我問阿玉,都已經出院了,為什麼還要把自己搞成這樣,又被送進醫院?阿玉一年起碼十進十出,已經是幾間醫院的精神療養常客。
「醫院裡很安全,我買不到酒,裡頭的醫生和護士也和我很熟,我覺得安心。比起在家裡一天到晚被唸,怎麼不出去找工作,怎麼不交男朋友,還不如在醫院裡面,定時定量,吃完三餐過一天。」
聽起來荒謬,我卻能理解,回想到幾年前我在榮總等待黃疸指數下降的療養生活,在醫院亮白色的燈光下,一切都如此澄淨清楚,我只是個需要被關照的病人,醫生、護理師關心的只有我的健康。
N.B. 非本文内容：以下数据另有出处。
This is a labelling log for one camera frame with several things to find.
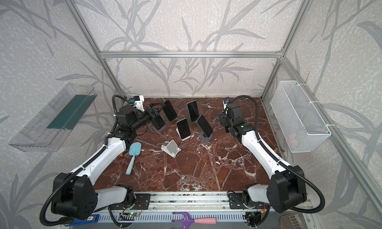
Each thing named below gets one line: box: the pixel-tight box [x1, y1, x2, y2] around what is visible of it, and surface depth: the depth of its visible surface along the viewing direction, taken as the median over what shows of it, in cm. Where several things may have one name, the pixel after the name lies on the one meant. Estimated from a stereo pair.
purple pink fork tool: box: [171, 211, 217, 229], surface depth 70 cm
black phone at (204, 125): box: [195, 114, 213, 138], surface depth 93 cm
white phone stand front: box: [161, 139, 182, 159], surface depth 90 cm
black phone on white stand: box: [176, 118, 191, 140], surface depth 91 cm
除了靜養之外,一切外在的壓力、責任、眼光都不需要承擔。
更重要的是,在醫院裡,我是個病人;回到家中,我是個醉人,也是罪人。
我們都可能再「跌倒」
聚會雖然定期舉辦,成員卻不一定每次都到齊,因為這裡完全是自發性參加的組織,不點名,沒壓力,想來就來,不能來,也不用請假。COVID-19 疫情開始後,我們改為線上聚會,參與的人數竟比實體會議還多。或許線上會議是更方便匿名組織運作的一種方法,不需要在公共場合出現,誦唸藍色大本,分享私密經驗時也不用擔憂隔壁桌客人的眼光。
有時,會有成員好久沒出現,大家心知肚明,這個人可能又「跌倒」了。第一次聽到成員說:「某某某跌倒了,要休息一陣子。」我還以為某某某是真的骨折受傷,後來才知道,跌倒指的是「復飲」,也就是再度開喝。然而,對於跌倒再回歸的人,大家完全不當一回事,彷彿這人不過是休假了,或臨時有事不能參加,一句「你回來了」、「你還好嗎?」都沒有。只要當事人不提,「跌倒」這件事便彷彿沒發生過。
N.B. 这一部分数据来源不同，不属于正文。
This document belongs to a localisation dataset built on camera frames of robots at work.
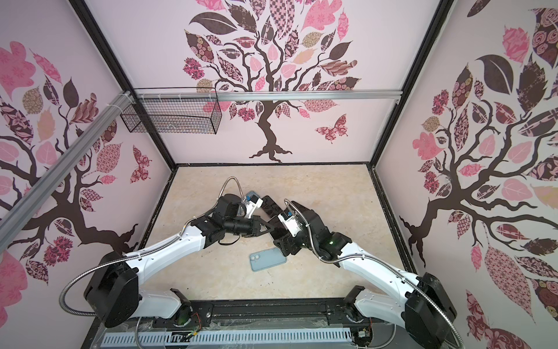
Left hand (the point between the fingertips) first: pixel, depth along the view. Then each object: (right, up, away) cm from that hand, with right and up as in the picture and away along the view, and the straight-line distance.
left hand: (273, 232), depth 76 cm
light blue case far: (-8, +14, -1) cm, 16 cm away
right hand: (+3, -1, +2) cm, 4 cm away
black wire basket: (-46, +51, +19) cm, 71 cm away
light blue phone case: (-3, -13, +12) cm, 18 cm away
每個人都有可能「跌倒」,這在所難免,重點是:下一次我們還爬得起來,還回得來。
酒鬼的故事雖然相像,但個人有個人的課題。我觀察到,雖然參與戒酒會,還是有些成員持續每日飲酒,也有人依靠戒酒用藥,控制飲酒量,這困惑了我好一陣子。難道這是一個允許酒精存在的組織嗎?
後來資深成員告訴我,視個人生理狀況,也尊重個人選擇,有些人仍然維持少量飲酒的習慣,也有些人心知肚明,也經過無數次的驗證,一旦沾酒並不可能停下來,非到喝掛不可,而這些人便明白要保持清醒,只能滴酒不沾,沒有中間的選項。
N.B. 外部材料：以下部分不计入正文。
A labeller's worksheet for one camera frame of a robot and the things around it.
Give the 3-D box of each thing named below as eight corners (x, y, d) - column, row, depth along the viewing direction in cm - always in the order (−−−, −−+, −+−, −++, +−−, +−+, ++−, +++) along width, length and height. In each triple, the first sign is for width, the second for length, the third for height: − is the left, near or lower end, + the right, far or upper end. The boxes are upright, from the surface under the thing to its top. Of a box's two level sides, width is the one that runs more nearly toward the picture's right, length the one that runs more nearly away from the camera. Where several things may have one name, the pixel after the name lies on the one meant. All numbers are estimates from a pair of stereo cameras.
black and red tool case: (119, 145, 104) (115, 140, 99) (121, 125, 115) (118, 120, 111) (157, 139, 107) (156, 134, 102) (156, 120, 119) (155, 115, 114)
仍然保持每天一杯紅酒的吳小姐,是金融業的女強人,一雙迷人長腿,高䠷的體格,外在條件優越,但偏偏常栽在感情漩渦中,每次聚會,這都是她發言的重點。
「我知道自己不會追酒啦,再怎麼樣也不會讓自己喝到像以前一樣掛掉,為什麼?我沒結婚,自己住自己活,家人不管我,現在也沒男人,掛掉了誰照顧我?我每天上班,要經手上千萬的期貨交易,搞砸了我也賠不起。你們這種會追酒會讓自己掛掉的,就是再怎麼樣都多多少少有照顧你們的人,像我這種孤家寡人,要追酒只能面對兩種後果,一種就是掛得有夠慘,沒人送醫院,自己死在家裡,另外一種就是自己賞自己嘴巴保持清醒啊,不然怎麼辦。」
當我們笑稱她是工作狂時,她大方承認:「我很愛錢,我很愛慕虛榮跟生命,我承認啊!錢多好,賺錢可以讓我享受到一切,愛怎麼花怎麼花,我不會讓喝酒影響到賺錢這回事。」
這麼簡單明朗的生活觀,我非常佩服。
心中的匱乏只有自己知道
另一位資深成員張小姐,告訴我:「其實來聚會的人,除了酒癮,大多還有別種癮。有的有食癮,有的有工作癮,有的有男人癮,連運動都會上癮。而且當酒癮控制住後,有些人會產生癮症轉移的現象,所以我們都要很小心自己的身心狀況,對任何事物的投入,過與不及都不好。」她在參加 AA 之後,保持清醒長達五年,這中間曾經轉成食癮,用甜食來填補對酒精的渴望,結果一年內體重上升了十公斤。在積極控制飲食後,現在她每週運動五次,並定期擔任盲人慈善基金會的義工,將精神轉移到奉獻與幫助之上。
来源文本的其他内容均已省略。